In my recent post 5 Years of Data Science – Thoughts on hard starts, overrated comments, and garbage data we talked about 5 things, that I learned in my first 5 years of data science.
However, I was curious about what you learned. Hence, I turned to reddit /r/datascience to ask others about their 5 major learnings from their first 5 years of data science.
The thread was fairly popular with over 50,000 views. I filtered through the many lists posted in the comments, and distilled my personal top 5 of your learnings.
A short note: I tried to reach out to the user’s mentioned in this post to be able to credit them properly, e.g., with a link to their Twitter or GitHub. If you know, or are one of these users and want to be credited, please reach out: email@example.com.

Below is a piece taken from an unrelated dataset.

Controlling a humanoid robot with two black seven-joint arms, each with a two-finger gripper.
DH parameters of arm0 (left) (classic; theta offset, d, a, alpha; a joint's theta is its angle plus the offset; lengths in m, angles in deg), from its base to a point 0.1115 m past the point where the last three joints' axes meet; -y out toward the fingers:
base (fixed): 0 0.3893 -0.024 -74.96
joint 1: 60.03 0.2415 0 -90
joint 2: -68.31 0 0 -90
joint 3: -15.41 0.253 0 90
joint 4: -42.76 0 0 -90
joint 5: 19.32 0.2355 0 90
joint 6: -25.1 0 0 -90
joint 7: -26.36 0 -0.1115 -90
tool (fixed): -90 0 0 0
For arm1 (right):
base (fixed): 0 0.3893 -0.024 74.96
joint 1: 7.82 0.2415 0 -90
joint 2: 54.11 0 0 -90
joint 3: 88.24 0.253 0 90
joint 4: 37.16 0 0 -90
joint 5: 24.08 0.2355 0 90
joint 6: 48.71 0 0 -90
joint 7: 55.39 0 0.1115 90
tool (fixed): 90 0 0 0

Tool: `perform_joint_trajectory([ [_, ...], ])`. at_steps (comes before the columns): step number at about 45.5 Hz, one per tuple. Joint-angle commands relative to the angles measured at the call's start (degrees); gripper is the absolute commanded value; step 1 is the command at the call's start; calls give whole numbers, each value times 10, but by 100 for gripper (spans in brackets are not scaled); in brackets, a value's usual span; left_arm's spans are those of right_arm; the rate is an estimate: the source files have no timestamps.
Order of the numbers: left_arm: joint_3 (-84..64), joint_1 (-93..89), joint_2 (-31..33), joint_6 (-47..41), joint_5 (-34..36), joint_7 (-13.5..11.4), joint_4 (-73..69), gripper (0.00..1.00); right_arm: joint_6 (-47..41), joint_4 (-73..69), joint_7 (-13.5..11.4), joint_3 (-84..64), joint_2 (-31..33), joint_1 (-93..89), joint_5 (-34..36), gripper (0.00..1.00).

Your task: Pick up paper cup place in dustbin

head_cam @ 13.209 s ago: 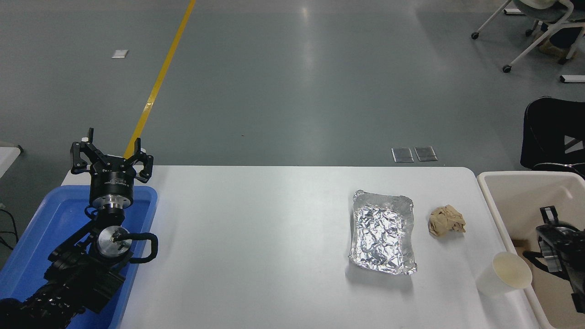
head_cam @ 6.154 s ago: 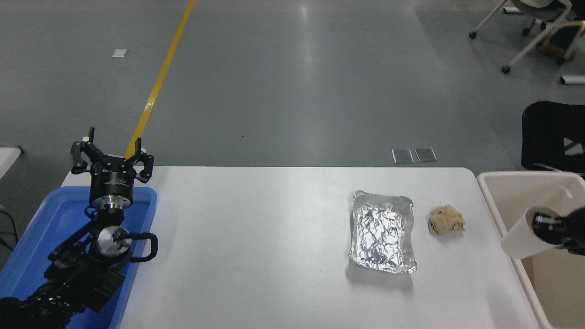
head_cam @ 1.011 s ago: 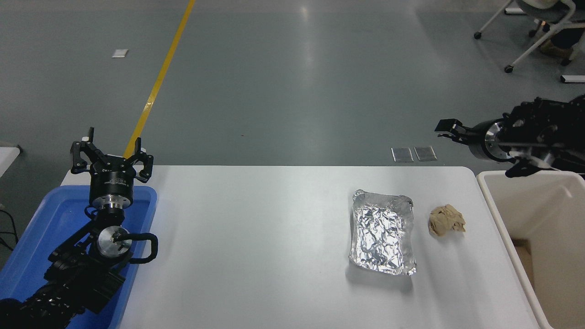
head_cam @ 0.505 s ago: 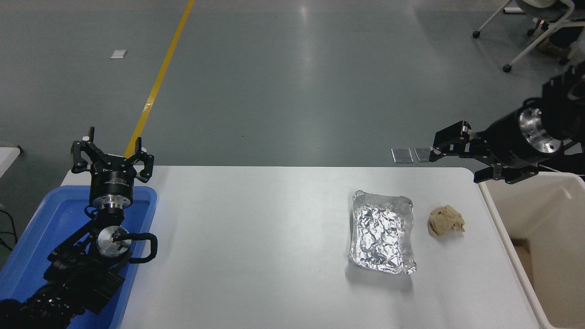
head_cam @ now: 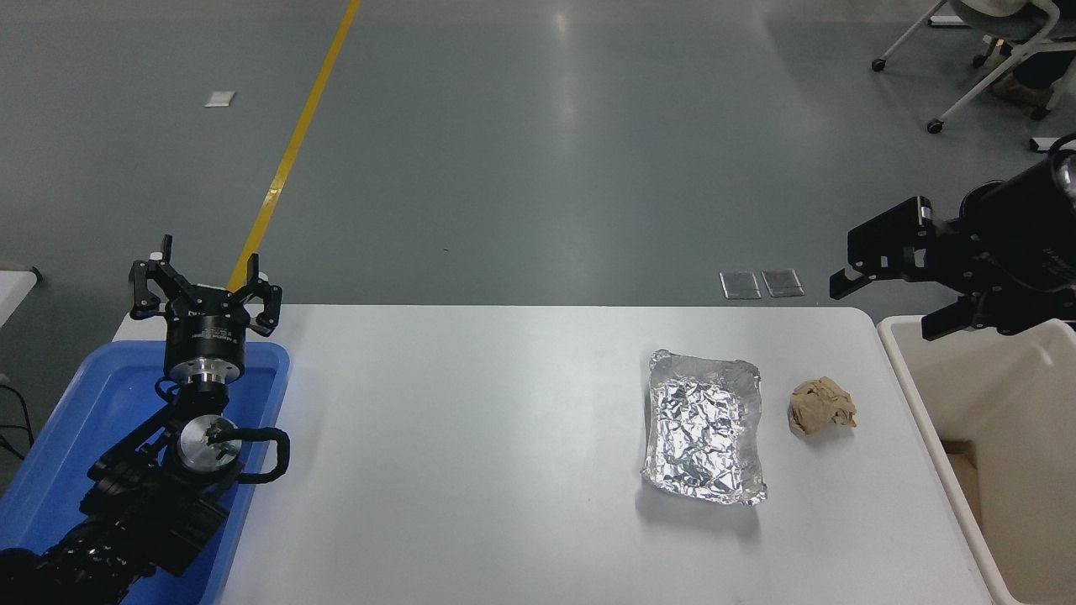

1. When to fire your stakeholder
If your stakeholder cares about a project less than you, stop working on that project.
In corporate settings, you often find yourself working in a data science department, which does projects for specific stakeholders in the company. The same holds true for many other scenarios, e.g., in academia, or as an independent consultant.
You should only work on a project, if your stakeholder cares about it at least as much as you do. We might condense this statement to: “Your stakeholder needs to have skin in the game”.
If that is not the case, bad things can happen. They might not provide you with adequate meta-data, give you an inaccurate description of their needs, or simply waste resources on an ill constructed problem.
Not every project is going to save the day. In fact, only a fraction of them do.
But working on something, that even the project’s owner thinks is not worth their attention, is a waste of everybody’s time.
In his podcast People I (Mostly) Admire, Steve Levitt often elaborates on the skill of quitting: This ability is particularly relevant for data scientists: Add “quitting a project when its stakeholder does not care” to your repertoire.
A bonus: Don't build titanium bridges.
Interestingly, a user who identifies as a “stakeholder” adds:
“Don’t build titanium bridges”. Or in other words: Don’t overkill.
Big problems require big solutions, but small problems only require small ones.
Don’t build a neural network, if counting out is enough.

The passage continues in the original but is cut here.